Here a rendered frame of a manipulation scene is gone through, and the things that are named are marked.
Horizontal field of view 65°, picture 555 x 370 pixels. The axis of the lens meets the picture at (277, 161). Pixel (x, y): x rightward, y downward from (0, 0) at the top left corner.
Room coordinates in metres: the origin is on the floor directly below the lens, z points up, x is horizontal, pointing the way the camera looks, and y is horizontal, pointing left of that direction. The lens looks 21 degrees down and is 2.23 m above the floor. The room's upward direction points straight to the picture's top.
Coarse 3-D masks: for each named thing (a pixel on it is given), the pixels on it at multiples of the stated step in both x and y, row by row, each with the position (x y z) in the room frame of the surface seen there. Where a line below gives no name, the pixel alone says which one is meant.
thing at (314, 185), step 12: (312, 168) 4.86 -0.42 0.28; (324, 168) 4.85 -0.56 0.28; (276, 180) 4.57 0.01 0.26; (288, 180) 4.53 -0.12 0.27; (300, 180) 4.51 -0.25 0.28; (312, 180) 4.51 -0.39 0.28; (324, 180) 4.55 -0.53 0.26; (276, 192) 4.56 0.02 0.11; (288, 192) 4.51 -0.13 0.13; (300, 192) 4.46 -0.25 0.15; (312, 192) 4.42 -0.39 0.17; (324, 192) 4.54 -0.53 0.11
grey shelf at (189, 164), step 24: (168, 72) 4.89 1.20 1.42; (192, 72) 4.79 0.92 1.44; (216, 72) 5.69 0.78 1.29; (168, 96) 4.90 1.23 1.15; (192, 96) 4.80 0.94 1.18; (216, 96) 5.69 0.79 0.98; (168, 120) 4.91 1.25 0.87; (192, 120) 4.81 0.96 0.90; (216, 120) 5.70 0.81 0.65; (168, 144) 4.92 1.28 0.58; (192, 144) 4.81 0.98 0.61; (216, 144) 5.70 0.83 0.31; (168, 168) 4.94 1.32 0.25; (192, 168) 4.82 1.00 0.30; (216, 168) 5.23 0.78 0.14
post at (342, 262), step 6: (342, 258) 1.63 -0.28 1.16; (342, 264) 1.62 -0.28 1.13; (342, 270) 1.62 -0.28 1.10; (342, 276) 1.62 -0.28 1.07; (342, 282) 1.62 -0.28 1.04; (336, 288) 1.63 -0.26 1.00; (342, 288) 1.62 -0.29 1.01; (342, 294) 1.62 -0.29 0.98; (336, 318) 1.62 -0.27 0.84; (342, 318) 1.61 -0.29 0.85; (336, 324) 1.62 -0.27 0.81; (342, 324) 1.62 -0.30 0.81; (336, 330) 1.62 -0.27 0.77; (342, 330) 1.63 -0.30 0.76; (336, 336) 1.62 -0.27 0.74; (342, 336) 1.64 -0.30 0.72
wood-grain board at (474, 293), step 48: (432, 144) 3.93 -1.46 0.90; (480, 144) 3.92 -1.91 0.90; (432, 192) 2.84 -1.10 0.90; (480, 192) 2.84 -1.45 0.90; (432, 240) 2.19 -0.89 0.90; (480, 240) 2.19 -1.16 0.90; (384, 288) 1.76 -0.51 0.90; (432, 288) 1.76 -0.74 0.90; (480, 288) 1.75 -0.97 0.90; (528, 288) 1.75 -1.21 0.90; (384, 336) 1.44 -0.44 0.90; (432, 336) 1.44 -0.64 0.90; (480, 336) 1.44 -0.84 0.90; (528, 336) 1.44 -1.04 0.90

### Problem statement
Pull every line containing the string "frame" out of the data above and copy it.

### Answer to the problem
Here a rendered frame of a manipulation scene is gone through, and the things that are named are marked.
Coarse 3-D masks: for each named thing (a pixel on it is given), the pixels on it at multiples of the stated step in both x and y, row by row, each with the position (x y z) in the room frame of the surface seen there. Where a line below gives no name, the pixel alone says which one is meant.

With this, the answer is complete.